### Assigned task
From the first line to the last, output the data exactly as it stands, minus its pictures.

==== Data excerpt ====

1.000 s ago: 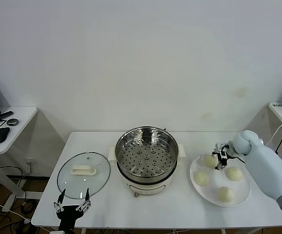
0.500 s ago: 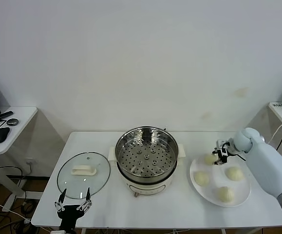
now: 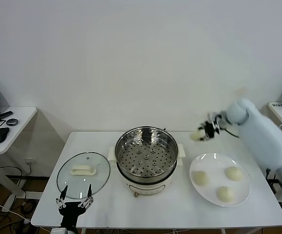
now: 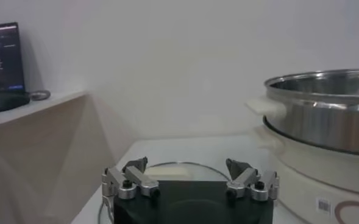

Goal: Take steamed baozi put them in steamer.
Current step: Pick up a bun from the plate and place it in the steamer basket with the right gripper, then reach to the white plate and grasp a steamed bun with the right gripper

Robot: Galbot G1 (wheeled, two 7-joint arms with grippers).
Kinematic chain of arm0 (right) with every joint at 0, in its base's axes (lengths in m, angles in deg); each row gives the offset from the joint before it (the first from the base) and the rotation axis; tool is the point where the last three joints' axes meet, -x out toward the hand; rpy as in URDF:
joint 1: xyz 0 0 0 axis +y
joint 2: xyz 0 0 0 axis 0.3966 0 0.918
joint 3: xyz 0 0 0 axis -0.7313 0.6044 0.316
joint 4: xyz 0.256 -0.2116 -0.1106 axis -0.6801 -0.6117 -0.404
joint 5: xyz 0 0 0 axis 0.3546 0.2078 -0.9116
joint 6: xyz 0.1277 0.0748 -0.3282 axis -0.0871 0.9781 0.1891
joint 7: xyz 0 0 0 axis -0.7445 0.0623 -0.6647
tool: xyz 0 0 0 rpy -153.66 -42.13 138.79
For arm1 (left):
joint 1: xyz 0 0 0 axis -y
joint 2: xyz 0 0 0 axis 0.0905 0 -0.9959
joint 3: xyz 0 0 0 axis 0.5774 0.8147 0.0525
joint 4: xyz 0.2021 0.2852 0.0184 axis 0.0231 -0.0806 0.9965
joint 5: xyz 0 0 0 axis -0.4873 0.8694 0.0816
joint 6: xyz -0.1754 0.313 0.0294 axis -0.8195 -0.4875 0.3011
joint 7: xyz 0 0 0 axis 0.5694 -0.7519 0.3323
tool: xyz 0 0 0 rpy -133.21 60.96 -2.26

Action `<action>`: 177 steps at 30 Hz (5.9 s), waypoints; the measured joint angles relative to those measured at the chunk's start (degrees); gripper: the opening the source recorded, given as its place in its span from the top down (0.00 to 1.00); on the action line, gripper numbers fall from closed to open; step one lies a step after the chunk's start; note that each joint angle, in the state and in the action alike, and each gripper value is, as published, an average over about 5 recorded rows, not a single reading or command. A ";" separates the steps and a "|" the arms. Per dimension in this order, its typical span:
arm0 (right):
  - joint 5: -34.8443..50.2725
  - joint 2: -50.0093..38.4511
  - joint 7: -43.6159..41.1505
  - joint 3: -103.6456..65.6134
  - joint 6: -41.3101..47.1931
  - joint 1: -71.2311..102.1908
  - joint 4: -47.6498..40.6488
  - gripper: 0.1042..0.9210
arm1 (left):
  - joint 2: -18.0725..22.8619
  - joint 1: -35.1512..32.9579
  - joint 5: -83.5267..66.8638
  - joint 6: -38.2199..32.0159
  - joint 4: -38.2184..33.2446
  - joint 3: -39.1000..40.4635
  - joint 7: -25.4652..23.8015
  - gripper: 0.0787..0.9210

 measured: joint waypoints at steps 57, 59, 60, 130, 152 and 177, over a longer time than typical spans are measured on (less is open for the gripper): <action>-19.59 25.65 -1.48 15.90 -44.73 -6.98 -10.25 0.39 | 2.40 -0.87 -1.07 0.35 -1.78 0.03 0.79 0.12; -19.51 25.42 -0.99 16.09 -44.19 -6.92 -10.21 0.32 | 2.38 -0.86 -1.07 0.35 -1.71 -0.02 0.80 0.12; -19.41 25.29 -0.82 16.17 -43.94 -6.90 -10.17 0.29 | 2.37 -0.86 -1.07 0.35 -1.66 -0.03 0.80 0.12; 4.84 -20.46 2.89 7.57 18.45 18.32 23.46 0.12 | 1.10 -0.35 -0.69 3.08 -1.67 0.73 0.31 0.12; -1.17 -14.88 3.91 7.55 17.86 19.94 19.77 0.12 | 0.90 -0.15 -1.24 2.97 -1.02 -0.03 0.38 0.12; -3.14 -14.00 3.39 6.24 17.99 21.13 18.29 0.30 | 0.85 0.51 -1.26 2.97 -0.06 -0.31 0.23 0.12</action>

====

### Solution below
1.000 s ago: 
0.500 s ago: 
now: 
now: 

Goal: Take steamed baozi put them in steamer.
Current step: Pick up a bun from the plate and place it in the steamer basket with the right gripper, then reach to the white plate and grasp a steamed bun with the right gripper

Robot: Galbot G1 (wheeled, two 7-joint arms with grippers).
Kinematic chain of arm0 (right) with every joint at 0, in its base's axes (lengths in m, angles in deg); each row gives the offset from the joint before it (the first from the base) and the rotation axis; tool is the point where the last three joints' axes meet, -x out toward the hand; rpy as in URDF:
joint 1: xyz 0 0 0 axis +y
joint 2: xyz 0 0 0 axis 0.3966 0 0.918
joint 3: xyz 0 0 0 axis -0.7313 0.6044 0.316
joint 4: xyz 0.256 -0.2116 -0.1106 axis -0.6801 -0.6117 -0.404
joint 5: xyz 0 0 0 axis 0.3546 0.2078 -0.9116
joint 6: xyz 0.1277 0.0748 -0.3282 axis -0.0871 0.9781 0.1891
joint 7: xyz 0 0 0 axis -0.7445 0.0623 -0.6647
tool: xyz 0 0 0 rpy -153.66 -42.13 138.79
For arm1 (left):
joint 1: xyz 0 0 0 axis -y
joint 2: xyz 0 0 0 axis 0.0905 0 -0.9959
joint 3: xyz 0 0 0 axis 0.5774 0.8147 0.0525
joint 4: xyz 0.2021 0.2852 0.0184 axis 0.0231 -0.0806 0.9965
joint 5: xyz 0 0 0 axis -0.4873 0.8694 0.0816
joint 6: xyz -0.1754 0.313 0.0294 axis -0.8195 -0.4875 0.3011
joint 7: xyz 0 0 0 axis 0.5694 -0.7519 0.3323
tool: xyz 0 0 0 rpy -133.21 60.96 -2.26

Action `<action>`: 177 steps at 30 Hz (5.9 s), waypoints; the measured joint angles relative to those measured at the chunk's start (degrees); gripper: the opening the source recorded, given as its place in its span from the top down (0.00 to 1.00); on the action line, gripper numbers fall from closed to open; step one lies a step after the chunk's start; note that each joint angle, in the state and in the action alike, and each gripper value is, as published, an average over about 5 recorded rows, not a single reading or command. A ";" separates the steps and a "|" the arms. Per dimension in this order, its typical span:
arm0 (right):
  - joint 5: -34.8443..50.2725
  - joint 2: -50.0093..38.4511
  - joint 7: -43.6159..41.1505
  - joint 3: -103.6456..65.6134
  - joint 6: -41.3101..47.1931
  - joint 1: -71.2311..102.1908
  - joint 4: -47.6498..40.6488
  - gripper: 0.1042..0.9210
arm1 (left):
  - joint 2: -18.0725..22.8619
  - joint 1: -35.1512..32.9579
  - joint 5: -83.5267..66.8638
  - joint 6: -38.2199..32.0159
  - joint 4: -38.2184..33.2446
  - joint 3: -39.1000..40.4635
  - joint 7: -25.4652..23.8015
  - gripper: 0.0787..0.9210

 measured: joint waypoints at steps 57, 59, 60, 130, 152 and 177, over a longer time than typical spans are measured on (less is open for the gripper): <action>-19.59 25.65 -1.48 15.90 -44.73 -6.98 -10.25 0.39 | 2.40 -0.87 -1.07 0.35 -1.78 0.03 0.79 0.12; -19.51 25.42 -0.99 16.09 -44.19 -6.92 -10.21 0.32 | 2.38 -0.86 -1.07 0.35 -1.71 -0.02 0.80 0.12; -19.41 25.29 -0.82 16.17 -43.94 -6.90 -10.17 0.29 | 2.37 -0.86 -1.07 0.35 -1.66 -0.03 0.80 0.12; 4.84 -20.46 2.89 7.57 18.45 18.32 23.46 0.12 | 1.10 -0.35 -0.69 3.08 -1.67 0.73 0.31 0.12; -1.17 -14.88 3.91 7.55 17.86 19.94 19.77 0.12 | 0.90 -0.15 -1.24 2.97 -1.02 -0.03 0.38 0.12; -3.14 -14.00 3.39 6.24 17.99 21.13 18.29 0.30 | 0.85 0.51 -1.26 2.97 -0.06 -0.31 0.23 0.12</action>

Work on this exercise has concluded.